» ASSIGNMENT
Among the entries below, find the line with "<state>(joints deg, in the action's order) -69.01", then quote it and each following line up to and including the line with "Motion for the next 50", and nothing else.

» DATA FOR REVIEW
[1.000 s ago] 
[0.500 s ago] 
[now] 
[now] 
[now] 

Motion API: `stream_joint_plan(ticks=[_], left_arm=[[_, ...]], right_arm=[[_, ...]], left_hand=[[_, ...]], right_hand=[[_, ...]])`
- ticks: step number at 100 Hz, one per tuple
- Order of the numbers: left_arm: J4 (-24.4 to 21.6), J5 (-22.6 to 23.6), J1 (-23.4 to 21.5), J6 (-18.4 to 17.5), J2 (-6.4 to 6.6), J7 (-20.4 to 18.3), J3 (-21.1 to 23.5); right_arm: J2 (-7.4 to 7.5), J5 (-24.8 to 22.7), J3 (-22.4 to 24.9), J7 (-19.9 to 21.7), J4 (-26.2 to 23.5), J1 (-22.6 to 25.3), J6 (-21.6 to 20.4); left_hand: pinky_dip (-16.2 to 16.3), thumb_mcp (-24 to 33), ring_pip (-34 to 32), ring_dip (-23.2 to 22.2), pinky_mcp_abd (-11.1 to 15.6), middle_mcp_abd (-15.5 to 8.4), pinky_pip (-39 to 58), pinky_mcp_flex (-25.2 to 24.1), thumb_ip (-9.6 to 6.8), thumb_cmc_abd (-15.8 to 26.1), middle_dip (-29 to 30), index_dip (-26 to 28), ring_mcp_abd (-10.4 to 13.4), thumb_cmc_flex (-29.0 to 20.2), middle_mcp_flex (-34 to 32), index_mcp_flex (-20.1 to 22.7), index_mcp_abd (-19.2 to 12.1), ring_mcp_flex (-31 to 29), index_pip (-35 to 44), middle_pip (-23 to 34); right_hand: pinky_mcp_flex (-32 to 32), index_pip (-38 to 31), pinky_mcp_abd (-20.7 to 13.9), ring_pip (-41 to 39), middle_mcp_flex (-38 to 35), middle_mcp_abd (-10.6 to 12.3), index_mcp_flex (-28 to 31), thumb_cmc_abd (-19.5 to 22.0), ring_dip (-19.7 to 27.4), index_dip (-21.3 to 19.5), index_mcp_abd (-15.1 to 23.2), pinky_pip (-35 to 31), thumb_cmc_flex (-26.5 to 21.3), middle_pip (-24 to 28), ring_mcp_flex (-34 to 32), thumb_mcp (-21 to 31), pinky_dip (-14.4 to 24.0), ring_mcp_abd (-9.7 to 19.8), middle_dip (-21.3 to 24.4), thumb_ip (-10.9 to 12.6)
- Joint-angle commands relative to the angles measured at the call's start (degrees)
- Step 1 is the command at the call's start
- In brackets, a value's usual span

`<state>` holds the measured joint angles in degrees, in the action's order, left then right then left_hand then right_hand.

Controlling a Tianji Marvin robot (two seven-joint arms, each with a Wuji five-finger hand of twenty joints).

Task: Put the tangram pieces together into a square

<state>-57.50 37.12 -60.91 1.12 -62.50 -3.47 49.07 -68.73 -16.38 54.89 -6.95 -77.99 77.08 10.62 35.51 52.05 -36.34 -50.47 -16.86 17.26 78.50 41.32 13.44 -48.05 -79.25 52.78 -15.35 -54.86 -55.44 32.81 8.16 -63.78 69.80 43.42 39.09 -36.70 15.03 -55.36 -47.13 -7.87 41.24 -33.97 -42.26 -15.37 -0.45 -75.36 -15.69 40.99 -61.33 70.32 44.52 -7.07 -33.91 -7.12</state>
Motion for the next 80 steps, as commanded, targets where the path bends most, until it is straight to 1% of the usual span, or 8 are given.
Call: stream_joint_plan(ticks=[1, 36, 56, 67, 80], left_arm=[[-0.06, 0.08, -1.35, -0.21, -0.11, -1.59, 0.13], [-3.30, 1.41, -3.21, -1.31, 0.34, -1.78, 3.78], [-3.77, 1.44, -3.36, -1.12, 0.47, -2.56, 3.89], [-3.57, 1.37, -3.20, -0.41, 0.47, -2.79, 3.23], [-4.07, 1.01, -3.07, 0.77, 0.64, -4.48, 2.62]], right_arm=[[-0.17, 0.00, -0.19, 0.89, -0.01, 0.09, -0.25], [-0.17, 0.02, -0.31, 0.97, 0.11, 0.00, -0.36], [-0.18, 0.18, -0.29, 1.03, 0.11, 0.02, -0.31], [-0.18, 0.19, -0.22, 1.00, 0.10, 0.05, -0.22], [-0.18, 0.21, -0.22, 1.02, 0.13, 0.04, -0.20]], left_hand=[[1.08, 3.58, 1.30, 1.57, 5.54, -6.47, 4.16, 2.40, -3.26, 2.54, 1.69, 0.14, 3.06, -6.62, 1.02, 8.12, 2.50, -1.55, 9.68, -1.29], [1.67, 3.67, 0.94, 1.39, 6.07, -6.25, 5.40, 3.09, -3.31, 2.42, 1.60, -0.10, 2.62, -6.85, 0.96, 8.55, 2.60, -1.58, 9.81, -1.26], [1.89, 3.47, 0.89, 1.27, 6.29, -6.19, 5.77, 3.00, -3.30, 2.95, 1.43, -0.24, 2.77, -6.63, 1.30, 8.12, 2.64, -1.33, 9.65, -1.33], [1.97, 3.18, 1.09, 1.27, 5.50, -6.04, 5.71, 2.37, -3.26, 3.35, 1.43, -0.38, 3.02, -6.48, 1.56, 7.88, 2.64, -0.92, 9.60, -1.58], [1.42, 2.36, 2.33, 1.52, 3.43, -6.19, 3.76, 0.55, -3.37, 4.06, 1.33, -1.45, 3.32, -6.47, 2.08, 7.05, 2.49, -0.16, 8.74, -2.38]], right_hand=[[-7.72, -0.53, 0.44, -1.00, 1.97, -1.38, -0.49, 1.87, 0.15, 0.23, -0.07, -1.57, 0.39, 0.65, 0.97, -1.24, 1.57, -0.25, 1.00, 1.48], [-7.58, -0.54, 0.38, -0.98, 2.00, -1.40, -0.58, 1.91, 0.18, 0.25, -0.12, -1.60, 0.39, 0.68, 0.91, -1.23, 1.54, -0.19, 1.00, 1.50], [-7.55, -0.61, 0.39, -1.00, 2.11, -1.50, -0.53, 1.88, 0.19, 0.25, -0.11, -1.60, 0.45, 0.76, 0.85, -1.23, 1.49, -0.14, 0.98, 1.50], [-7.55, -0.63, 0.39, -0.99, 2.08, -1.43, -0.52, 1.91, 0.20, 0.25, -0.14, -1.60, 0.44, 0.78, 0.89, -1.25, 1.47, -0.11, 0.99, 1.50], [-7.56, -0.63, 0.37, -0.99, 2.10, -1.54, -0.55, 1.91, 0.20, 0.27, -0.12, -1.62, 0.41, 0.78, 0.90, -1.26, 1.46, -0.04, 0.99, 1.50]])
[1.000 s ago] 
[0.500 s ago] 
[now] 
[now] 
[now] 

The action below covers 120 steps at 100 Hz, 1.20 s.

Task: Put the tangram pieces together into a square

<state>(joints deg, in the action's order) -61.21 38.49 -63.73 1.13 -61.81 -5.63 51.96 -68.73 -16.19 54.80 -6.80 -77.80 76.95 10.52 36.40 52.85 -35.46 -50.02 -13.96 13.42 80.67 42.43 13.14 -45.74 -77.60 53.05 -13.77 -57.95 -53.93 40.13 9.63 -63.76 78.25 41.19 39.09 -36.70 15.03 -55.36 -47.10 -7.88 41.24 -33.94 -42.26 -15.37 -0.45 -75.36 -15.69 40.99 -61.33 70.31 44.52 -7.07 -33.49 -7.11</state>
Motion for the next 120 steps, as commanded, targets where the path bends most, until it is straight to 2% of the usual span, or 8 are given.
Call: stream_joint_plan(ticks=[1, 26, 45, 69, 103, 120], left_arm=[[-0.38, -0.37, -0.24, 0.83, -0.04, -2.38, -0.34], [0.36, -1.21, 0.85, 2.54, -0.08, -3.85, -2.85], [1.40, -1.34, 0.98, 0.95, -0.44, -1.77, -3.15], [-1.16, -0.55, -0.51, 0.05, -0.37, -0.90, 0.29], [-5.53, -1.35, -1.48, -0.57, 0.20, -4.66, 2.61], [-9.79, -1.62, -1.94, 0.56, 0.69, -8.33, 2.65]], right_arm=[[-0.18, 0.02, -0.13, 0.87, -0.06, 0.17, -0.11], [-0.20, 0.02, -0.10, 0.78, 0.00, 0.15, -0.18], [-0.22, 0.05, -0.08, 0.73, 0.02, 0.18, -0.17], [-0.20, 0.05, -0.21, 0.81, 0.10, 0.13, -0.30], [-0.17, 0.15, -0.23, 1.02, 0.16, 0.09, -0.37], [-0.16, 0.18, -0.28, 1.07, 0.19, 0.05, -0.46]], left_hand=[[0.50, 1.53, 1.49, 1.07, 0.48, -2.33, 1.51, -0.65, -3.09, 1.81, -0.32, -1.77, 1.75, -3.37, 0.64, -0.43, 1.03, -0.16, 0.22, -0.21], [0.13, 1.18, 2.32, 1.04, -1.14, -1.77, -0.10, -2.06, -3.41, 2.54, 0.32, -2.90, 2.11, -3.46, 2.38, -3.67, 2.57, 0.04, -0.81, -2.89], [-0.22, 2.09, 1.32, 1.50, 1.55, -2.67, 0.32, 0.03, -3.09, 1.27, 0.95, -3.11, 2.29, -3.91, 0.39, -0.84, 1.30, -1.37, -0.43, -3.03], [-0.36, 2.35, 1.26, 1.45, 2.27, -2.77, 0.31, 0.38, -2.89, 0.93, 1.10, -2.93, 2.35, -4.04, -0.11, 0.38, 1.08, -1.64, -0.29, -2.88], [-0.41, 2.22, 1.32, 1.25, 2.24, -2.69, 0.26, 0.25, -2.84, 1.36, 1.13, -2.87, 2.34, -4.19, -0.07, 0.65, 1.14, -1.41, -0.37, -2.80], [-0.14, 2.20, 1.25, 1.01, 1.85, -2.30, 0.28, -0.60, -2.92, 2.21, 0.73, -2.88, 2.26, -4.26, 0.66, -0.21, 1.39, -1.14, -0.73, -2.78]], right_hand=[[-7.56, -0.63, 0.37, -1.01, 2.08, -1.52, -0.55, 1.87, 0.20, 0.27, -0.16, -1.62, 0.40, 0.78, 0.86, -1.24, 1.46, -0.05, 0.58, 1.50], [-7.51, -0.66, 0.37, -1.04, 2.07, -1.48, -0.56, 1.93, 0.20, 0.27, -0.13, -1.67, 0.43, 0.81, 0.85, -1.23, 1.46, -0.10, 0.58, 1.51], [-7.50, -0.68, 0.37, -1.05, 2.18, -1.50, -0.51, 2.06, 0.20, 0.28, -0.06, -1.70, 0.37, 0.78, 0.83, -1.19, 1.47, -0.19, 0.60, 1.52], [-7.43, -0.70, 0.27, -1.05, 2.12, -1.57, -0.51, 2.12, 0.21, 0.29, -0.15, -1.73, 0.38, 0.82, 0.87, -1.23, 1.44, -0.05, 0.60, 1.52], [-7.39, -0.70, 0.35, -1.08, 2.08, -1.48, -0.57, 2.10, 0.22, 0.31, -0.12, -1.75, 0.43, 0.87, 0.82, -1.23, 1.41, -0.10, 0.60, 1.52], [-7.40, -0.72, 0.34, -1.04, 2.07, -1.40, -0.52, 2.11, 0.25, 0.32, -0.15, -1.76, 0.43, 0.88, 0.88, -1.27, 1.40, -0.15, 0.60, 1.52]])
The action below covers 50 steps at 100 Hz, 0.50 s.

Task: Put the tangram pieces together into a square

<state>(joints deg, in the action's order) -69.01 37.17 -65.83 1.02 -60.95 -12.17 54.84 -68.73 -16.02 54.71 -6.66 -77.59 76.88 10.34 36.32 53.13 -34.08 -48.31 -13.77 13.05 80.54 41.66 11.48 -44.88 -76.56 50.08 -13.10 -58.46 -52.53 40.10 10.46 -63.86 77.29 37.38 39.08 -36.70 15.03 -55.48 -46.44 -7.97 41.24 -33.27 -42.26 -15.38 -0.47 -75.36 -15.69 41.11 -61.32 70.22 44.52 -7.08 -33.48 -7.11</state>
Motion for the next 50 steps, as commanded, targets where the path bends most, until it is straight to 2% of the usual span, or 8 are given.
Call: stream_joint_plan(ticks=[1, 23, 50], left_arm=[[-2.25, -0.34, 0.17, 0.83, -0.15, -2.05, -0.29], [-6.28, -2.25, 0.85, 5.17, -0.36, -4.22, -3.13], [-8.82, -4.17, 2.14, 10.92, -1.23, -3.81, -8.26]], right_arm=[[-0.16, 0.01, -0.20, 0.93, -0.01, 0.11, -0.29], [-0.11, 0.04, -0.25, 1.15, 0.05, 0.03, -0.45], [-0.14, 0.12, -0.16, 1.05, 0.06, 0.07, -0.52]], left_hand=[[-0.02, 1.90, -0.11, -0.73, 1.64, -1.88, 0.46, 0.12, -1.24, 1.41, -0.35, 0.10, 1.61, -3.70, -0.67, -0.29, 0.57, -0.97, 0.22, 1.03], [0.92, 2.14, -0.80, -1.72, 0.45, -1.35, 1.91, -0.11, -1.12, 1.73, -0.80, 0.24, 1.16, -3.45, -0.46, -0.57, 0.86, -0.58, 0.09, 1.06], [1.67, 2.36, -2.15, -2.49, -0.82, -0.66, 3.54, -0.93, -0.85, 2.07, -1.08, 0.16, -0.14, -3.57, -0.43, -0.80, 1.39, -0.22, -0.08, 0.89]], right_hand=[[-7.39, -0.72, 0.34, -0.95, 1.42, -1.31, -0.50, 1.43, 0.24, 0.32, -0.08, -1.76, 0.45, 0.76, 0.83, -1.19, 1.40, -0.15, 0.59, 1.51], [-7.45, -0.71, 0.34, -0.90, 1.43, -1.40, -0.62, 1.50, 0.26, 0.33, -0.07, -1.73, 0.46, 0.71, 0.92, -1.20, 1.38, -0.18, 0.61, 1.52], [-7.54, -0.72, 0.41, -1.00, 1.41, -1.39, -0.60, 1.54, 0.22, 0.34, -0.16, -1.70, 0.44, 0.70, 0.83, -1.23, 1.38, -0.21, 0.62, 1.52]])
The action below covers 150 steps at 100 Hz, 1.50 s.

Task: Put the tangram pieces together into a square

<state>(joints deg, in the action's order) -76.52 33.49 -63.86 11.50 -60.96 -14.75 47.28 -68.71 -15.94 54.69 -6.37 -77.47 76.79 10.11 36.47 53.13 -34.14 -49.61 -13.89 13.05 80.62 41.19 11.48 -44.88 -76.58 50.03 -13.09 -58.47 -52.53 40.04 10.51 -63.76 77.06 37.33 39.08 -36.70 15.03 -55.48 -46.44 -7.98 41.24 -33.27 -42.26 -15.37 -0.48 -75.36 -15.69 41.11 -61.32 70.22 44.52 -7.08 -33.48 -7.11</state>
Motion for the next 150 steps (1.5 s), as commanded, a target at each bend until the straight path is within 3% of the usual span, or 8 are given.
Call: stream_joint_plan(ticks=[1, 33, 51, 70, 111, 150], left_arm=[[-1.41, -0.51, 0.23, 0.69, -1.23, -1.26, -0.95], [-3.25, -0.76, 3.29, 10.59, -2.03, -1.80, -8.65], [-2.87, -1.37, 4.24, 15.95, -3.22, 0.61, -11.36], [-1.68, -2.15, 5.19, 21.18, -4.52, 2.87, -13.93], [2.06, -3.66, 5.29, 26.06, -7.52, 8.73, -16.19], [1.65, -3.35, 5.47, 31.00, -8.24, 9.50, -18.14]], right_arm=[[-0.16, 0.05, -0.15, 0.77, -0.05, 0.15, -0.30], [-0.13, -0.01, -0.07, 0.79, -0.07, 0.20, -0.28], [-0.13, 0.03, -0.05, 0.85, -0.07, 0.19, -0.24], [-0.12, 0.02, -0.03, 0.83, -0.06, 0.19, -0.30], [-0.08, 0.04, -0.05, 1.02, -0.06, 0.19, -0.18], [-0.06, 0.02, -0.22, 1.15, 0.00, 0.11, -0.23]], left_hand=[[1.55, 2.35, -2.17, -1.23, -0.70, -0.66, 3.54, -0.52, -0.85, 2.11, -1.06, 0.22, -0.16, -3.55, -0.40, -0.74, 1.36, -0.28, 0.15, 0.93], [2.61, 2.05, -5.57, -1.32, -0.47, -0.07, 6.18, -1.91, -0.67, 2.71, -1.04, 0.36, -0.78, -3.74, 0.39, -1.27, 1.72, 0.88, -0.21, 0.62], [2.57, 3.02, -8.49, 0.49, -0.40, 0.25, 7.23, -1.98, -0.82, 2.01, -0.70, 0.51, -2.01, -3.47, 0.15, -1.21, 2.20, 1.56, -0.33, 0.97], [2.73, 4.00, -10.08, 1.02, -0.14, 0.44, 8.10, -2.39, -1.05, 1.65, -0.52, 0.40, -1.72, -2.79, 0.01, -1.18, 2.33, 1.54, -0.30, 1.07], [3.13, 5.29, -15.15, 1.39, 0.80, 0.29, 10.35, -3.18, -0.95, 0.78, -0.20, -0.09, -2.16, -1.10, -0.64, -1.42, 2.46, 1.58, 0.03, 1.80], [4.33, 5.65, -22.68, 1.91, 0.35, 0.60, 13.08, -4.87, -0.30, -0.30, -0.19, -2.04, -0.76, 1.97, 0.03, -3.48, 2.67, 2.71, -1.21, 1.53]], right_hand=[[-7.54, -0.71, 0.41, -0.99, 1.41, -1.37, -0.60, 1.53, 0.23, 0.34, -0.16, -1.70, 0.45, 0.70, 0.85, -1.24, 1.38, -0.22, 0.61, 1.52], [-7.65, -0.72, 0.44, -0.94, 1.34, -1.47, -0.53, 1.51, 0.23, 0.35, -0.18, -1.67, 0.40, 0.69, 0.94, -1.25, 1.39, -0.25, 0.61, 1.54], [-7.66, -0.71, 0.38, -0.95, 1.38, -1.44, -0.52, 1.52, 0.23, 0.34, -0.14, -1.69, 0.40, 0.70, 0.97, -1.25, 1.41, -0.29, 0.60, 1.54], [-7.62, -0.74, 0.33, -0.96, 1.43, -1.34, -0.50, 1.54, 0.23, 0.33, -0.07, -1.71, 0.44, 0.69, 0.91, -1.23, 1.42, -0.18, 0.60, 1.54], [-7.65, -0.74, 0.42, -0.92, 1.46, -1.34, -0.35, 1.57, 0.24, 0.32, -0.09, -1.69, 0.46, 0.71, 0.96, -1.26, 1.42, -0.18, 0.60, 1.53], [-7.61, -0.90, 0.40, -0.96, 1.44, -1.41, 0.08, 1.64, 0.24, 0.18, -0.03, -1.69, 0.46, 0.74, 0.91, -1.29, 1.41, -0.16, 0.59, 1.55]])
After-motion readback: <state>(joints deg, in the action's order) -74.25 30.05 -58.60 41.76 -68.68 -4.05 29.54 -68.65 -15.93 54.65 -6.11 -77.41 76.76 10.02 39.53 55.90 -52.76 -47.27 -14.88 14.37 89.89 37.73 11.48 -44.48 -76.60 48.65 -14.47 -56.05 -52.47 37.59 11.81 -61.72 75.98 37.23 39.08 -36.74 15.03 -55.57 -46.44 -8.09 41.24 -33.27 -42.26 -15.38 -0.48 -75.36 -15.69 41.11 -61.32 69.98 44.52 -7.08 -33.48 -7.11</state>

» EXPECTED ANSWER
<state>(joints deg, in the action's order) -69.01 37.17 -65.83 1.02 -60.95 -12.17 54.84 -68.73 -16.02 54.71 -6.66 -77.59 76.88 10.34 36.32 53.13 -34.08 -48.31 -13.77 13.05 80.54 41.66 11.48 -44.88 -76.56 50.08 -13.10 -58.46 -52.53 40.10 10.46 -63.86 77.29 37.38 39.08 -36.70 15.03 -55.48 -46.44 -7.97 41.24 -33.27 -42.26 -15.38 -0.47 -75.36 -15.69 41.11 -61.32 70.22 44.52 -7.08 -33.48 -7.11</state>
Motion for the next 50 steps, as commanded, targets where the path bends most, until it is straight to 2% of the usual span, or 8 are given.

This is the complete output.